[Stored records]

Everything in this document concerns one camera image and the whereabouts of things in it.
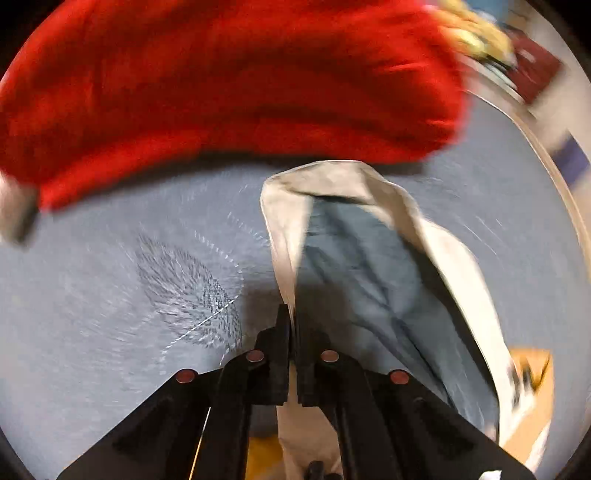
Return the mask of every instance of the garment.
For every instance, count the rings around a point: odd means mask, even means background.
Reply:
[[[277,174],[265,182],[261,206],[292,315],[315,323],[367,369],[409,370],[535,469],[551,418],[551,357],[519,351],[514,361],[464,245],[361,162]],[[288,479],[301,478],[313,460],[339,471],[336,433],[320,410],[291,396],[277,418]]]
[[[52,208],[199,151],[415,161],[462,90],[418,0],[67,0],[0,82],[0,170]]]

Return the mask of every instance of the red towel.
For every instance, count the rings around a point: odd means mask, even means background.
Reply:
[[[507,76],[515,83],[517,93],[531,105],[554,80],[562,62],[520,30],[507,31],[513,43],[517,68]]]
[[[414,161],[462,105],[418,0],[66,0],[0,83],[0,170],[52,208],[204,150]]]

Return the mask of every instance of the beige fabric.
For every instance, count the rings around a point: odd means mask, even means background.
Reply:
[[[512,383],[510,372],[515,364],[472,253],[450,232],[425,219],[402,187],[386,181],[370,166],[358,161],[321,161],[274,175],[265,182],[261,208],[269,230],[277,283],[290,313],[293,315],[296,307],[296,276],[311,211],[310,196],[349,198],[431,258],[462,311],[491,372],[499,399],[500,444],[509,443],[514,434],[525,439],[521,434],[521,422],[535,410],[537,397],[525,391],[523,385]],[[300,480],[312,460],[322,460],[326,466],[331,466],[329,471],[339,471],[336,432],[318,408],[297,405],[295,388],[295,369],[292,368],[290,399],[277,408],[287,479]],[[521,389],[517,408],[512,405],[515,388]],[[527,437],[523,451],[531,451],[541,430]]]
[[[13,241],[27,213],[37,201],[37,192],[0,173],[0,242]]]

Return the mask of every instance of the gray fabric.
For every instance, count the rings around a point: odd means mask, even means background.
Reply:
[[[358,205],[314,198],[295,297],[298,318],[364,368],[399,361],[478,429],[497,427],[492,378],[439,272]]]
[[[38,480],[55,478],[178,369],[218,366],[231,343],[214,335],[208,346],[191,333],[177,340],[192,324],[156,312],[166,300],[142,283],[142,238],[160,251],[145,267],[172,269],[165,251],[173,251],[197,259],[228,297],[238,295],[243,348],[273,323],[280,297],[261,186],[308,161],[200,158],[183,174],[148,176],[42,215],[24,249],[0,248],[0,424]],[[556,409],[538,473],[553,478],[580,439],[591,294],[548,174],[513,123],[479,100],[459,145],[422,167],[379,170],[472,250],[507,344],[553,352]],[[177,294],[168,298],[182,296],[180,283],[171,284]]]

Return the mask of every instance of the red cloth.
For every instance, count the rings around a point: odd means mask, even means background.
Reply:
[[[0,85],[0,169],[52,208],[204,150],[414,161],[462,105],[419,0],[66,0]]]
[[[556,77],[562,62],[522,31],[509,30],[507,34],[517,58],[517,68],[510,70],[507,76],[515,83],[525,104],[531,105]]]

**WHAT IS REQUIRED**
Filter the entries down to the lines containing "fabric". Copy each of those lines.

**YOUR SOLUTION**
Return the mask of every instance of the beige fabric.
Return the mask of every instance of the gray fabric.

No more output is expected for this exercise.